InnoDB internally will convert the index k_d to include the primary key at the end. That is, the actual index k_d will be on (d, i1, i2), three columns.

The documentation goes on to explain that (emphasis mine):

The optimizer cannot use the primary key in this case because that comprises columns (i1, i2) and the query does not refer to i2. Instead, the optimizer can use the secondary index k_d on (d), and the execution plan depends on whether the extended index is used.

I am confused by the above statement. First it says that i1 is not enough to use the primary key index of two columns (i1, i2). Then, in the second sentence, it says that the index k_d on (d, i1, i2) can be used, despite that only d and i1 are being used, with i2 absent.

My general understanding of indices in MySQL, and in other flavors of SQL, is that a left portion of an index can be used if a subset of all columns in the index are present, starting from the left.

What is different about a primary key (clustered) index and a non clustered secondary index which allows the latter to use a partial index, but the former cannot?


Solution

  • The documentation is partially inaccurate on the page you linked to.
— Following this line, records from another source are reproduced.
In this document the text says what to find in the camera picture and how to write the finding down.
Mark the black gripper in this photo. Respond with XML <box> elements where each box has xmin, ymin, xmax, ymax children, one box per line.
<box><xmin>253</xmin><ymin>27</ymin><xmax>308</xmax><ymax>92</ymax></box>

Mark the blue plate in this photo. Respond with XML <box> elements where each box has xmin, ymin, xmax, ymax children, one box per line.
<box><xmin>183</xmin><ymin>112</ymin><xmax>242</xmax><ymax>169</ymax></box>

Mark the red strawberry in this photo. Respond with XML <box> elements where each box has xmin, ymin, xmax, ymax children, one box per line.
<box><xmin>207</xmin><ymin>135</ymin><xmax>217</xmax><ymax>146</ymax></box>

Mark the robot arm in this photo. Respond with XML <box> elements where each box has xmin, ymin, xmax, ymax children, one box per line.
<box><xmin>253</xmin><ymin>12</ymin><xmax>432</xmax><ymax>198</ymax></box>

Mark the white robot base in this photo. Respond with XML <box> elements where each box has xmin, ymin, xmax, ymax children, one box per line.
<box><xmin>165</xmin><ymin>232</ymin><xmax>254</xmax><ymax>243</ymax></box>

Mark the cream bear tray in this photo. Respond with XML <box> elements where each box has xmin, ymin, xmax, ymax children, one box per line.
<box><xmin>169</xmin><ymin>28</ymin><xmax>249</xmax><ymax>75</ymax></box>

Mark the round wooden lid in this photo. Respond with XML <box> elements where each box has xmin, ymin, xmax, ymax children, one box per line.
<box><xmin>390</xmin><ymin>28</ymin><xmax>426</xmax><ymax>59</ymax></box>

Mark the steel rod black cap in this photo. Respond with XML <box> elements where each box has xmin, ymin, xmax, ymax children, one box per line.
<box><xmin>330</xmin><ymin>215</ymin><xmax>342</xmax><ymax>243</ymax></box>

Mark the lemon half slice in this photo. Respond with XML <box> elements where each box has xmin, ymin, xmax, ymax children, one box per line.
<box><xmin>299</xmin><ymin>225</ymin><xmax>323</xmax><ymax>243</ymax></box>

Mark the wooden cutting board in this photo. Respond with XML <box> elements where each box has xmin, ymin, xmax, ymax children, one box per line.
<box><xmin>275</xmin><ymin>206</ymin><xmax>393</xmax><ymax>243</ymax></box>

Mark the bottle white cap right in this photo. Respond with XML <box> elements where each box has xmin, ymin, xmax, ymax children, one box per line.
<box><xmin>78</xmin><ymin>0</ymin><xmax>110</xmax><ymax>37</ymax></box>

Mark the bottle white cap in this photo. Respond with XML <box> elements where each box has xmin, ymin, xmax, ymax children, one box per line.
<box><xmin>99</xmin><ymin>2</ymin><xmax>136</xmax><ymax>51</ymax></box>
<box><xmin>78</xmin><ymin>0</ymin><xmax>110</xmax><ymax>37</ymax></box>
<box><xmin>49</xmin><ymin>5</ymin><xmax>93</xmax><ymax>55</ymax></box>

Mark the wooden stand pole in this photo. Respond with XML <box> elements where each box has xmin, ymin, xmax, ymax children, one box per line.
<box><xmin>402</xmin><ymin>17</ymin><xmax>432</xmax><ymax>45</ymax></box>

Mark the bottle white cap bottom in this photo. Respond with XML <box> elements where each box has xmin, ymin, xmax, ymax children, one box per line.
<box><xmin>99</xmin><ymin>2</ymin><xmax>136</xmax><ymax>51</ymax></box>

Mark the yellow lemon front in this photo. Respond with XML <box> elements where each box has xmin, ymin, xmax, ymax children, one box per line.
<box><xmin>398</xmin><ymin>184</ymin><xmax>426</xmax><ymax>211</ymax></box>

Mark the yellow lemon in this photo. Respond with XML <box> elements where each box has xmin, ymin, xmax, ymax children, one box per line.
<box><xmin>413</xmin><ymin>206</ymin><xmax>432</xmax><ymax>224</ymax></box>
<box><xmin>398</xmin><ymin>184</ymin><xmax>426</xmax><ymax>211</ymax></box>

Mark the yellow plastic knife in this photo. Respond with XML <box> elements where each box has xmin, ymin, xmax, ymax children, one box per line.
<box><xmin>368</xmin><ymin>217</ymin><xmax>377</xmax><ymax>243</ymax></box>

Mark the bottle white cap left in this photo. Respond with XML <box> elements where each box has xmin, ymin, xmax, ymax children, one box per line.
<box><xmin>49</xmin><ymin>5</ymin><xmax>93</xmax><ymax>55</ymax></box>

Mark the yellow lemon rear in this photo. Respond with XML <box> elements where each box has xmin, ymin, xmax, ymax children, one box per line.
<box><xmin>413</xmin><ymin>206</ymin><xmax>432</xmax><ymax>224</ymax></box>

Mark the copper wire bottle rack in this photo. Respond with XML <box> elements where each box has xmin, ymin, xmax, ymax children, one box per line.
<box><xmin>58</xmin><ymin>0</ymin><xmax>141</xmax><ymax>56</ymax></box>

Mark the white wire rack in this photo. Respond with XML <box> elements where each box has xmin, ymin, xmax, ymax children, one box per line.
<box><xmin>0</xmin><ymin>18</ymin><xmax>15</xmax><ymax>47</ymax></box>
    Demo, run on MySQL 5.7.21:

    mysql [localhost] {msandbox} (test) > CREATE TABLE t1 (
        ->     i1 INT NOT NULL DEFAULT 0,
        ->     i2 INT NOT NULL DEFAULT 0,
        ->     d DATE DEFAULT NULL,
        ->     PRIMARY KEY (i1, i2),
        ->     INDEX k_d (d)
        -> ) ENGINE = InnoDB;
    
    mysql [localhost] {msandbox} (test) > explain SELECT COUNT(*) FROM t1 WHERE i1 = 3 AND d = '2000-01-01';
    +----+-------------+-------+------------+------+---------------+---------+---------+-------+------+----------+-------------+
    | id | select_type | table | partitions | type | possible_keys | key     | key_len | ref   | rows | filtered | Extra       |
    +----+-------------+-------+------------+------+---------------+---------+---------+-------+------+----------+-------------+
    |  1 | SIMPLE      | t1    | NULL       | ref  | PRIMARY,k_d   | PRIMARY | 4       | const |    1 |   100.00 | Using where |
    +----+-------------+-------+------------+------+---------------+---------+---------+-------+------+----------+-------------+
    

    This query chooses the PRIMARY index, and you can see the key_len is 4, proving it will use only one of the 32-bit INT columns.

    When using InnoDB tables, MySQL often prefers to use the PRIMARY index (the clustered index) because it's more efficient than using a secondary index.